Pictures appear among the records below and must be omitted. Repeat exactly the lines from the line with "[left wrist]" to the line with "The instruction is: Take", both included.

-=-=-=-=-

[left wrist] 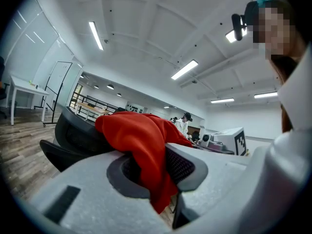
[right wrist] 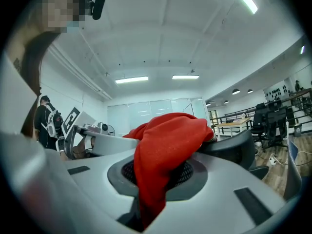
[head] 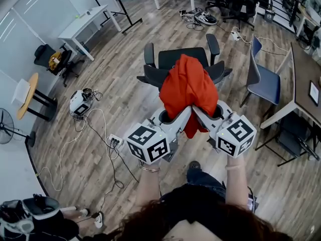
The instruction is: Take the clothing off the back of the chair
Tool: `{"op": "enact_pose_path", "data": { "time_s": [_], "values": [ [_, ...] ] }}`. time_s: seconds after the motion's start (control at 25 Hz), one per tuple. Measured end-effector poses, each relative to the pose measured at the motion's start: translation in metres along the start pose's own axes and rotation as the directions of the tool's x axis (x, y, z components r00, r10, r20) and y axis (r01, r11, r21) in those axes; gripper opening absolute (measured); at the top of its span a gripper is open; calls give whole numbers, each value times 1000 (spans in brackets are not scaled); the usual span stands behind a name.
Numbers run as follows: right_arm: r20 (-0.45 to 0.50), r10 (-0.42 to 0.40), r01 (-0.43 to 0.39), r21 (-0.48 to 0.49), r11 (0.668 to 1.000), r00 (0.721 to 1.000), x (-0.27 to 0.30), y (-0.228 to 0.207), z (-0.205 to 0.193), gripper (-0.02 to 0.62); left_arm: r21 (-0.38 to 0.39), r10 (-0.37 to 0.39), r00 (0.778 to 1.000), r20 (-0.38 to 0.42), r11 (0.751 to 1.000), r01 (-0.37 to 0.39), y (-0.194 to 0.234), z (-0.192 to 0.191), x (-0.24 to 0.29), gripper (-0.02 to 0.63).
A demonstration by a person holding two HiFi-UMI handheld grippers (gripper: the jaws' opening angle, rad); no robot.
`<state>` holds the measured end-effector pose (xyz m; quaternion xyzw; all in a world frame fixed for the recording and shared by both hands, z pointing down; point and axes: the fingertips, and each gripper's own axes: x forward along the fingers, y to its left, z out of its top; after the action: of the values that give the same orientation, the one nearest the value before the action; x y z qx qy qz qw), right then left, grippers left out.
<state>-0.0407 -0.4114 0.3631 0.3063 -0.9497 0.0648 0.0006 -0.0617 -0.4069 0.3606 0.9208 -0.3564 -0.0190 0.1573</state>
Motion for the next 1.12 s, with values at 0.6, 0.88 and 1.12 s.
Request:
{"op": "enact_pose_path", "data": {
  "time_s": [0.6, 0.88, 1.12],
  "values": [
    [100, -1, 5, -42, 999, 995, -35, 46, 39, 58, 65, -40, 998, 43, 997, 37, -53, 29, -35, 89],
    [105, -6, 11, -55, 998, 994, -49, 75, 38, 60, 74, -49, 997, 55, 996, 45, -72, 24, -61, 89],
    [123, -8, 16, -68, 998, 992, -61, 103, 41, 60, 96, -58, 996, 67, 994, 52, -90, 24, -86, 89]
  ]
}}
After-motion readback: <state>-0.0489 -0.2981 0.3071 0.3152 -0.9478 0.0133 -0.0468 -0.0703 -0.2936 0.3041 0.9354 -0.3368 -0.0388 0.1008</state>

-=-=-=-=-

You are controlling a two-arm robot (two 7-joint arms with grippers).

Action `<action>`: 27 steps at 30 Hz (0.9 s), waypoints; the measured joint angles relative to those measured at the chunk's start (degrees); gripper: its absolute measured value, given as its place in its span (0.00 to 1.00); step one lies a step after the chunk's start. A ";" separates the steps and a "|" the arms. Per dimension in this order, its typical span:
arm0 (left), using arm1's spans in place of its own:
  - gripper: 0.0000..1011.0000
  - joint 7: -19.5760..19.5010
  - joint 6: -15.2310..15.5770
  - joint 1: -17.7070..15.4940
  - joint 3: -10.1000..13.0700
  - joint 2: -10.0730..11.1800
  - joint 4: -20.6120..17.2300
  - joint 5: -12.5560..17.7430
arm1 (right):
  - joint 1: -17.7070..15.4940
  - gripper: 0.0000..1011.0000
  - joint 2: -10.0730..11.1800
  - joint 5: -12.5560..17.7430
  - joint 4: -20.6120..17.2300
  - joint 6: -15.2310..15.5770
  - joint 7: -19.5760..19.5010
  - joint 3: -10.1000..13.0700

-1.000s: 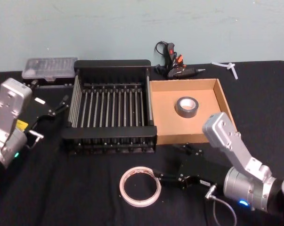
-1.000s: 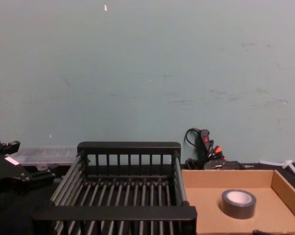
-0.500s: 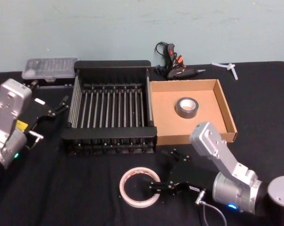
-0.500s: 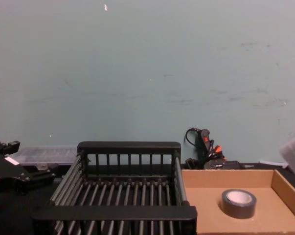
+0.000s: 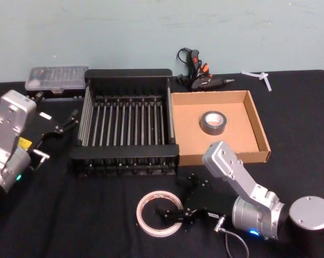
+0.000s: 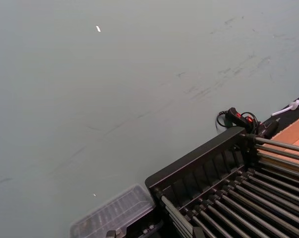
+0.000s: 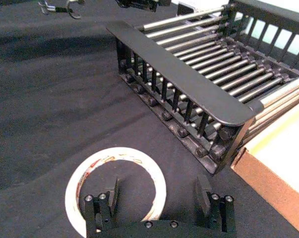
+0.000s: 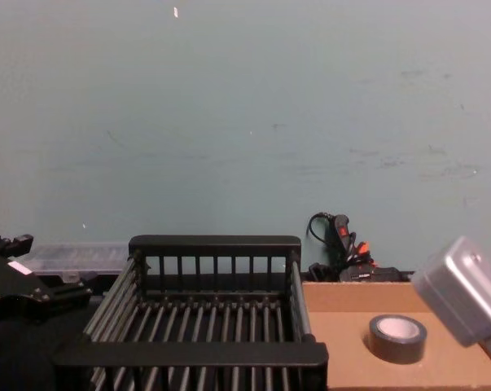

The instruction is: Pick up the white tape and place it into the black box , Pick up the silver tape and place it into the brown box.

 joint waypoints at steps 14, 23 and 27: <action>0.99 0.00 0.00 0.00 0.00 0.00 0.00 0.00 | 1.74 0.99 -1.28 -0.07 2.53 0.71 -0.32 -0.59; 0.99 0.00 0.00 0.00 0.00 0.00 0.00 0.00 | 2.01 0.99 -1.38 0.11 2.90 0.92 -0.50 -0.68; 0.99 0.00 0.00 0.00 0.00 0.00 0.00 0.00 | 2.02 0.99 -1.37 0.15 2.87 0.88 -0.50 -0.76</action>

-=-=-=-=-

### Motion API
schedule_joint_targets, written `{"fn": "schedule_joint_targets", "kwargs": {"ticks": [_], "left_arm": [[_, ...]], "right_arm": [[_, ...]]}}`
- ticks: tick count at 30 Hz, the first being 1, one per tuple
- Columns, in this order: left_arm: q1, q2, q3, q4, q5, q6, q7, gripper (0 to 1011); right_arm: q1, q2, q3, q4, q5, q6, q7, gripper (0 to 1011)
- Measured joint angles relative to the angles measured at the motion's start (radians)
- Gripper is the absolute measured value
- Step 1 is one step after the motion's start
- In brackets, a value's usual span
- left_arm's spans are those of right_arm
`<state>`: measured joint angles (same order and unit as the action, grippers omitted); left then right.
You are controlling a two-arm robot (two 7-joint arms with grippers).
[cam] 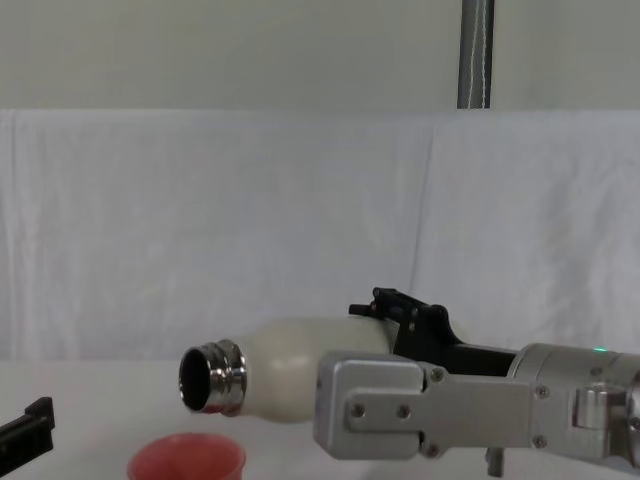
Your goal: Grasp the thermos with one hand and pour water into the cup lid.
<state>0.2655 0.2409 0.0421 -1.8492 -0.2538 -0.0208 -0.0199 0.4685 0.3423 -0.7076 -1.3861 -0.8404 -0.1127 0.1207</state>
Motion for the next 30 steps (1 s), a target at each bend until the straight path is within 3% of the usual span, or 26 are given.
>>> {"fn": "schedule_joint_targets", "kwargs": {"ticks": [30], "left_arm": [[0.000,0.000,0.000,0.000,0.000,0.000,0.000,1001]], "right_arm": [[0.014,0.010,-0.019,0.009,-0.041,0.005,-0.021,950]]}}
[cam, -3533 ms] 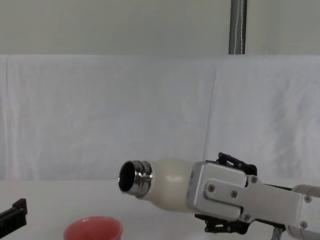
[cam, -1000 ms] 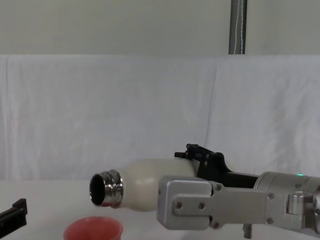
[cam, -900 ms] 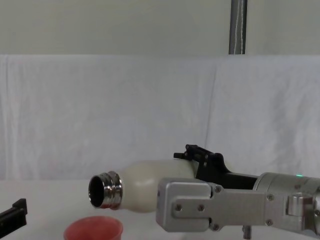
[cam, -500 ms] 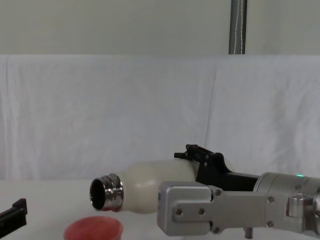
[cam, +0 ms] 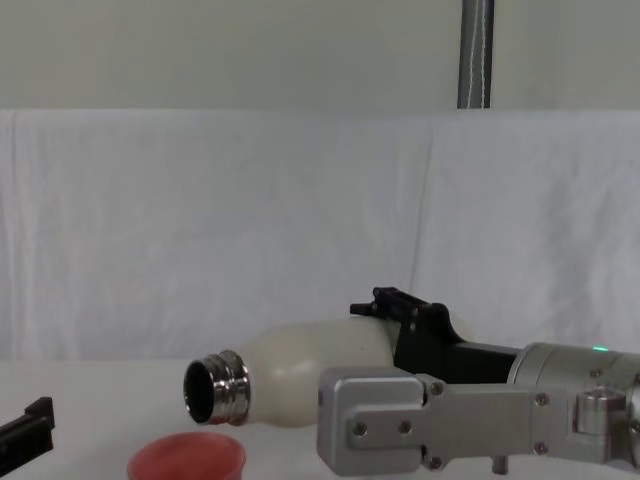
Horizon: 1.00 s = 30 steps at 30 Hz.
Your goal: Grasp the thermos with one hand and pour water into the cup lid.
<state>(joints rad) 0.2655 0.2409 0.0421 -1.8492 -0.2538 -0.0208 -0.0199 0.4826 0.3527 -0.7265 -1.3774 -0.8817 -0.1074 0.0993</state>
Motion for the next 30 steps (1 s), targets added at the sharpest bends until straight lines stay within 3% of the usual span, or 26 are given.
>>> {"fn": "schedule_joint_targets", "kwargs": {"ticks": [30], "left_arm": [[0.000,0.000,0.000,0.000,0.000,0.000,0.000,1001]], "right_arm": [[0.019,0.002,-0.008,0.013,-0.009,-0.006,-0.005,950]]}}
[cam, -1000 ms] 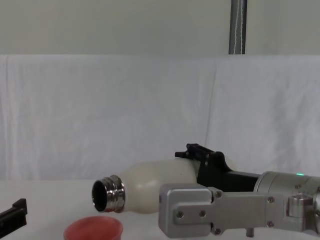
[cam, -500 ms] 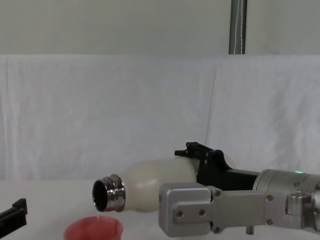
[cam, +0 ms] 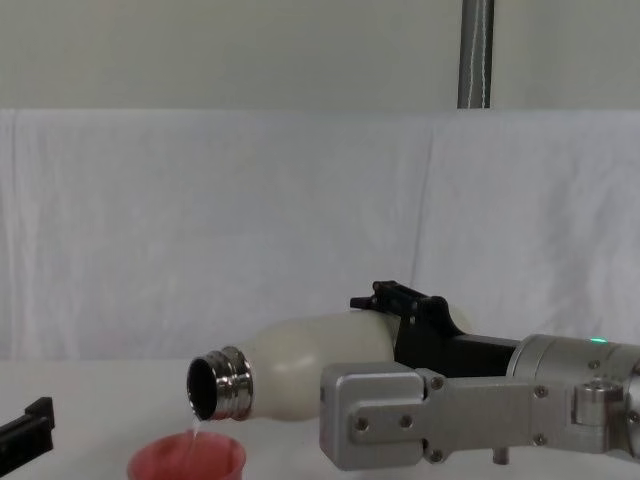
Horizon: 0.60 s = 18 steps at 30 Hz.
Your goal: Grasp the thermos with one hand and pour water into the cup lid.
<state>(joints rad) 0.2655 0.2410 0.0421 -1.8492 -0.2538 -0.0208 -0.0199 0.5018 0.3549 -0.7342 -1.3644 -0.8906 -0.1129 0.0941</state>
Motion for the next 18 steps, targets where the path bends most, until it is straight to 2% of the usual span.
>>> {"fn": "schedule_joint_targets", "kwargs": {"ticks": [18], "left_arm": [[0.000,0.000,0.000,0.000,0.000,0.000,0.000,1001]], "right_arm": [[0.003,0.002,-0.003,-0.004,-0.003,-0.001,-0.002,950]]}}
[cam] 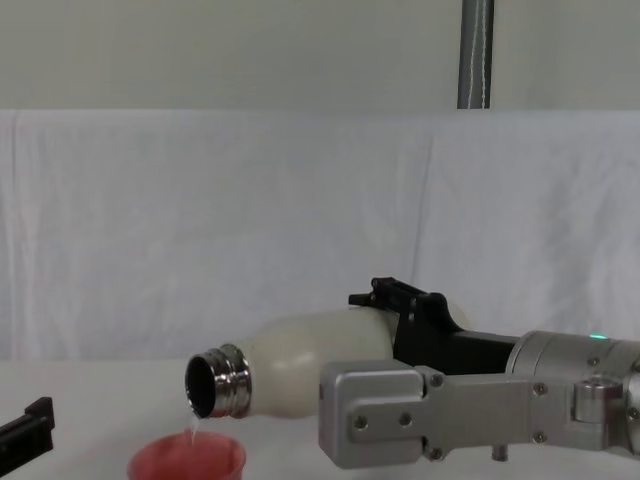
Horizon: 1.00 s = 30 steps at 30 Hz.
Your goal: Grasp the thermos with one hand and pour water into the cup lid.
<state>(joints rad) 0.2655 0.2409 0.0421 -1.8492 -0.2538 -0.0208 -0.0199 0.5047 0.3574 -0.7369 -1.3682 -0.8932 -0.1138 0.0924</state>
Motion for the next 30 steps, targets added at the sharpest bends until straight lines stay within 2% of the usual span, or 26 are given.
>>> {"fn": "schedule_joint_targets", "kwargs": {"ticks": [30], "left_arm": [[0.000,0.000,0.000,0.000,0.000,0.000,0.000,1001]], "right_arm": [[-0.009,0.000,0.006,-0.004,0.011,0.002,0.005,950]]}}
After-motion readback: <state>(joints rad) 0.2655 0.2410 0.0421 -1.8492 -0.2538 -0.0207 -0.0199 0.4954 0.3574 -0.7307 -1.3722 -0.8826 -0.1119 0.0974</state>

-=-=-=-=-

Answer box:
[left wrist] 
[right wrist] 
[head] 
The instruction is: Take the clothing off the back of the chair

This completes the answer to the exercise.